Wong Kasen, Kameoka Alyssa, Fukui Jami Aya
John A. Burns School of Medicine, University of Hawaii, 651 Ilalo Street, Honolulu, HI 96813, USA.
John A. Burns School of Medicine, University of Hawaii, Honolulu, HI, USA.
Ther Adv Med Oncol. 2025 Jul 8;17:17588359251351121. doi: 10.1177/17588359251351121. eCollection 2025.
Despite initial treatment, breast cancer recurrence affects approximately 30% of patients. Currently, there exists no standardized approach to detect recurrence before clinical or radiologic signs manifest. Circulating tumor DNA (ctDNA) is a minimally invasive blood test that offers potential to monitor molecular disease and individualize care. This study explores the utility of ctDNA in recurrence monitoring and clinical decision-making for high-risk breast cancer cases within a community setting. Seventy-two patients with high-risk breast cancer features-defined as stage III disease, triple-negative or HR-/HER2+ following neoadjuvant treatment, metastatic breast cancer without evidence of disease, bilateral breast cancer history, high-risk genetics (BRCA1/BRCA2 mutations), <40 years old at diagnosis, or history of breast cancer recurrence-were offered tumor-informed ctDNA assays at 3- to 6-month intervals. Analysis was conducted on 67 cases with a mean diagnostic age of 52.69 at diagnosis. The cohort was ethnically diverse, including White ( = 21, 31.82%), Japanese ( = 15, 22.73%), Native Hawaiian ( = 11, 16.67%), and Filipino ( = 7, 10.61%) patients. Seven (10.45%) tests were positive: six predicted recurrence despite four with initially negative radiological findings, and one prompted treatment resumption following prior non-adherence. However, one negative result was false and later showed a contralateral breast recurrence, and another negative test coincided with a new primary cholangiocarcinoma. In two cases, ctDNA negativity was utilized to monitor treatment response in metastatic disease and inform therapeutic adjustments. In real-world settings, ctDNA served as a valuable tool for earlier recurrence prediction, expediting radiological confirmation, and influencing treatment.
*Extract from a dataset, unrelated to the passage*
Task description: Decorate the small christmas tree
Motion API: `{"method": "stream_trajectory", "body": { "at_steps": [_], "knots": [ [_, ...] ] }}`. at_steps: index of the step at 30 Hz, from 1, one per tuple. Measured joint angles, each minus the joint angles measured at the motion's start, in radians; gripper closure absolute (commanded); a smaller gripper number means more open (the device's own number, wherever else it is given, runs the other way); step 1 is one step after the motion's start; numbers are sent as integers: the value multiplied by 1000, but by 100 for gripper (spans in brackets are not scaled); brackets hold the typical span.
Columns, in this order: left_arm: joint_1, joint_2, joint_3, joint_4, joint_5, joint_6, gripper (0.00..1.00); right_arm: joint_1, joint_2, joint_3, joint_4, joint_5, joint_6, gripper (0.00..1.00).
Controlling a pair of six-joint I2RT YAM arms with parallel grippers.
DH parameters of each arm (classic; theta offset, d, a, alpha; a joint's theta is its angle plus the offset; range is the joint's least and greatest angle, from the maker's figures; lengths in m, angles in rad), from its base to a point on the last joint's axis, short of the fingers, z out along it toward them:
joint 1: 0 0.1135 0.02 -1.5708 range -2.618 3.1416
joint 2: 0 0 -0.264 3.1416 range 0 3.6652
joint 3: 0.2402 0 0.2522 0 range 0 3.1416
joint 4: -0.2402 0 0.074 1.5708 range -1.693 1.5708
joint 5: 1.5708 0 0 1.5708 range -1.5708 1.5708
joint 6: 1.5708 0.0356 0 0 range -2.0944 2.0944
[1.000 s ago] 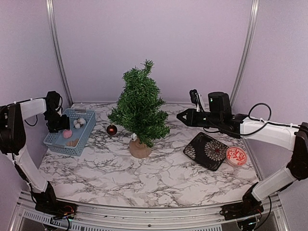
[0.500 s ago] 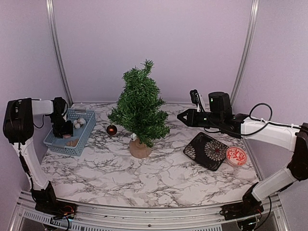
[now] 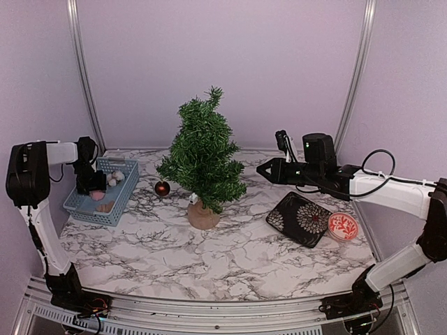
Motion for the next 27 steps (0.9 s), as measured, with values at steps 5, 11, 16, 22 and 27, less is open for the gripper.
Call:
{"method": "stream_trajectory", "body": {
  "at_steps": [5,11,16,22,27],
  "knots": [
    [0,30,39,3,-28,3,41,0,3,0,0,-11,0,82],
    [0,91,63,6,-26,8,62,0,4,-1,-1,-19,0,82],
    [0,91,65,8,-18,8,71,0,-2,-48,10,-37,23,82],
    [-10,5,24,6,13,6,80,0,-3,-92,12,-45,48,82],
    [-36,-141,-38,5,35,7,87,1,-6,-92,17,-52,49,82]
  ]
}}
Nevertheless, false results carry the risk of hindering effective care and inducing considerable patient anxiety. Future large-scale studies are warranted in high-risk breast cancer populations to evaluate ctDNA's impact on patient survival outcomes, treatment monitoring, and patients' emotional experiences.
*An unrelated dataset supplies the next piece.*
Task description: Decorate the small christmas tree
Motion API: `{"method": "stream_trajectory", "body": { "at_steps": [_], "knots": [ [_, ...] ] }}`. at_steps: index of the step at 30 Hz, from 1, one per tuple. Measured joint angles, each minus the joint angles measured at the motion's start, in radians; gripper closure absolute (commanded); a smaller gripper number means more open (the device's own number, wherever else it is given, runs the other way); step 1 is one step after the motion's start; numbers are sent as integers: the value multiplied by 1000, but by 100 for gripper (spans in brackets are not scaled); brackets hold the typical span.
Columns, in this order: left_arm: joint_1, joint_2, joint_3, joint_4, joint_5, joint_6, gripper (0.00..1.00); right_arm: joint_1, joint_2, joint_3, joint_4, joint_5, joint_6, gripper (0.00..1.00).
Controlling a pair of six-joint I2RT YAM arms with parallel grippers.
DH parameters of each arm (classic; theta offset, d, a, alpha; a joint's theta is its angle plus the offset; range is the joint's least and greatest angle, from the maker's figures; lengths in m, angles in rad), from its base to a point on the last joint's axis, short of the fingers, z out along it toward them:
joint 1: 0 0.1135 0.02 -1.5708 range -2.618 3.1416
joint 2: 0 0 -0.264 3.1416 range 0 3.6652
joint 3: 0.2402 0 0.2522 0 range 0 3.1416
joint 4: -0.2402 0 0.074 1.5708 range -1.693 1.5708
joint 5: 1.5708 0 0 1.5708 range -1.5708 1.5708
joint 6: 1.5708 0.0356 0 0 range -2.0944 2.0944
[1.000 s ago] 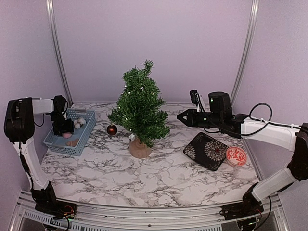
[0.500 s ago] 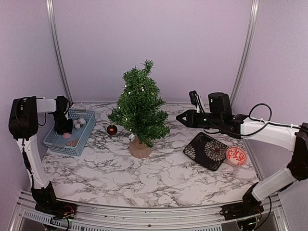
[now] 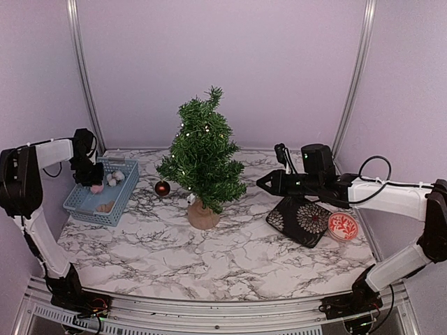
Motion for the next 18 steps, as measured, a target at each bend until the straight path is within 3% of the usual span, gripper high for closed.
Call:
{"method": "stream_trajectory", "body": {
  "at_steps": [4,14,18],
  "knots": [
    [-15,-130,-42,-2,43,1,100,0,0,0,0,0,-3,82],
    [-28,-474,-91,-17,302,-2,100,0,-37,46,-12,-11,-70,83],
    [-153,-570,-170,-10,412,-22,100,2,-56,69,-13,-33,-103,82]
  ]
}}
尽管进行了初始治疗,但仍有大约30%的患者会出现乳腺癌复发。目前,在临床或放射学症状出现之前,尚无标准化的方法来检测复发情况。循环肿瘤DNA(ctDNA)是一种微创血液检测,具有监测分子疾病和实现个体化治疗的潜力。本研究探讨了ctDNA在社区环境中高危乳腺癌病例复发监测和临床决策中的应用。72例具有高危乳腺癌特征的患者——定义为III期疾病、新辅助治疗后三阴性或HR-/HER2+、无疾病证据的转移性乳腺癌、双侧乳腺癌病史、高危遗传学(BRCA1/BRCA2突变)、诊断时年龄<40岁或有乳腺癌复发史——每隔3至6个月接受一次肿瘤知情ctDNA检测。对67例病例进行了分析,诊断时的平均年龄为52.69岁。该队列种族多样,包括白人(n = 21,31.82%)、日本人(n = 15,22.73%)、夏威夷原住民(n = 11,16.67%)和菲律宾人(n = 7,10.61%)患者。7次(10.45%)检测呈阳性:6次预测了复发,尽管其中4次最初的放射学检查结果为阴性,1次促使在先前不依从后恢复治疗。然而,1次阴性结果为假阳性,后来显示对侧乳房复发,另1次阴性检测与新发原发性胆管癌同时出现。在2例病例中,ctDNA阴性被用于监测转移性疾病的治疗反应并指导治疗调整。在现实环境中,ctDNA是早期复发预测、加快放射学确认和影响治疗的有价值工具。然而,假结果有阻碍有效治疗并引起患者极大焦虑的风险。未来有必要在高危乳腺癌人群中开展大规模研究,以评估ctDNA对患者生存结局、治疗监测和患者情感体验的影响。